- **Collected material**
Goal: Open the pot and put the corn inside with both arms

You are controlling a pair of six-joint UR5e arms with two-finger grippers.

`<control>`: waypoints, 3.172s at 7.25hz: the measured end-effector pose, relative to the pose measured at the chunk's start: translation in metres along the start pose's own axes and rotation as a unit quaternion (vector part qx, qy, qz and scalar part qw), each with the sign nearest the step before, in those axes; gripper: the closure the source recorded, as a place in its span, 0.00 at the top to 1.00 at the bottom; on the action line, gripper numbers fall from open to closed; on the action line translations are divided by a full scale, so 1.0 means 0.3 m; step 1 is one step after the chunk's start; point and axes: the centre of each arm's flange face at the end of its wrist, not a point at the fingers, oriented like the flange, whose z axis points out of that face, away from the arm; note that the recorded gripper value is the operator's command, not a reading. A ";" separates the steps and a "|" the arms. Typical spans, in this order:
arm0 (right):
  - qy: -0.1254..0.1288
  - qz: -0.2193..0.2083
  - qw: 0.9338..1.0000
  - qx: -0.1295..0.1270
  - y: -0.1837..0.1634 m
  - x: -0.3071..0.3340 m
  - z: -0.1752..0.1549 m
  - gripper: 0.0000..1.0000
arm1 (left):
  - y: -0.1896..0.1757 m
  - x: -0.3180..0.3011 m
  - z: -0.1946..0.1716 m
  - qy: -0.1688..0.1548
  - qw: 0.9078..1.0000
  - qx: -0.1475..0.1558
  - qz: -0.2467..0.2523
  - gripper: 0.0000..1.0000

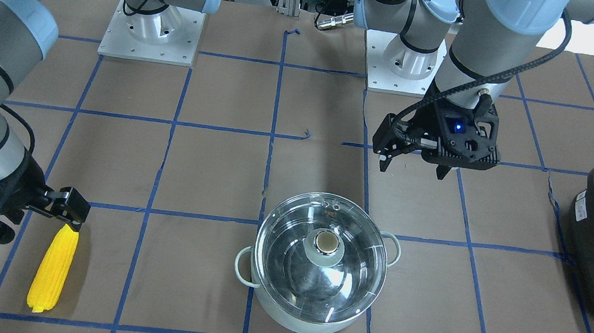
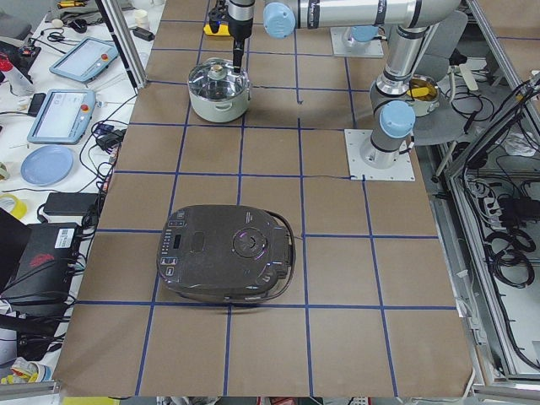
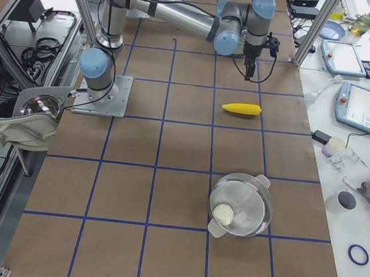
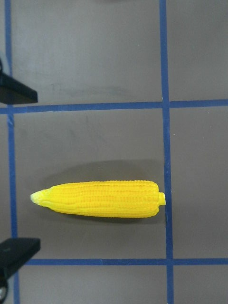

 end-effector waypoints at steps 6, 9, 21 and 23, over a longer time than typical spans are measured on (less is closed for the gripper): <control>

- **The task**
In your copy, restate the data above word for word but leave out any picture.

- **Output for this exercise**
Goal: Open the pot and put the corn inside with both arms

You are controlling a pair of six-joint UR5e arms with two-finger grippers.

`<control>`: waypoints, 3.172s at 7.25hz: the measured end-effector pose, relative to the pose measured at the chunk's start: translation in metres along the start pose's own axes and rotation as a unit quaternion (vector part qx, qy, qz and scalar part qw), each with the sign nearest the step before, in those axes; gripper: the closure the source recorded, as a place in its span, 0.00 at the top to 1.00 at the bottom; on the action line, gripper numbers fall from open to closed; on the action line translations are divided by a full scale, so 1.0 means 0.3 m; step 1 is one step after the chunk's start; point and axes: the centre of each arm's flange face at the end of its wrist, not a point at the fingers, oriented like the flange, whose z axis points out of that face, away from the arm; note that the recorded gripper value is the operator's command, not a reading. A ";" separates the steps and a "|" the arms. Typical spans, in this order:
arm0 (right):
  - qy: -0.1254..0.1288
  - qz: -0.2193..0.2083
  - qw: 0.9338..1.0000
  - qx: -0.1295..0.1270
  - y: -0.1837..0.1634 m
  - x: -0.3071..0.3340 m
  - z: -0.1752..0.1549 m
  - gripper: 0.0000..1.0000
arm1 (left):
  - y: -0.1896..0.1757 m
  - x: -0.3180..0.3011 m
  - z: -0.1946..0.1716 m
  - qy: -0.1688..0.1548
  - qw: 0.9078..1.0000
  - qx: -0.1475..0.1558
  - qz: -0.2467..0.2523
  - gripper: 0.0000..1.0000


 end-effector waypoints at steps 6, 9, 21 and 23, over a longer time than typical spans are measured on (less is closed for the gripper): <control>

This answer is complete as it stands.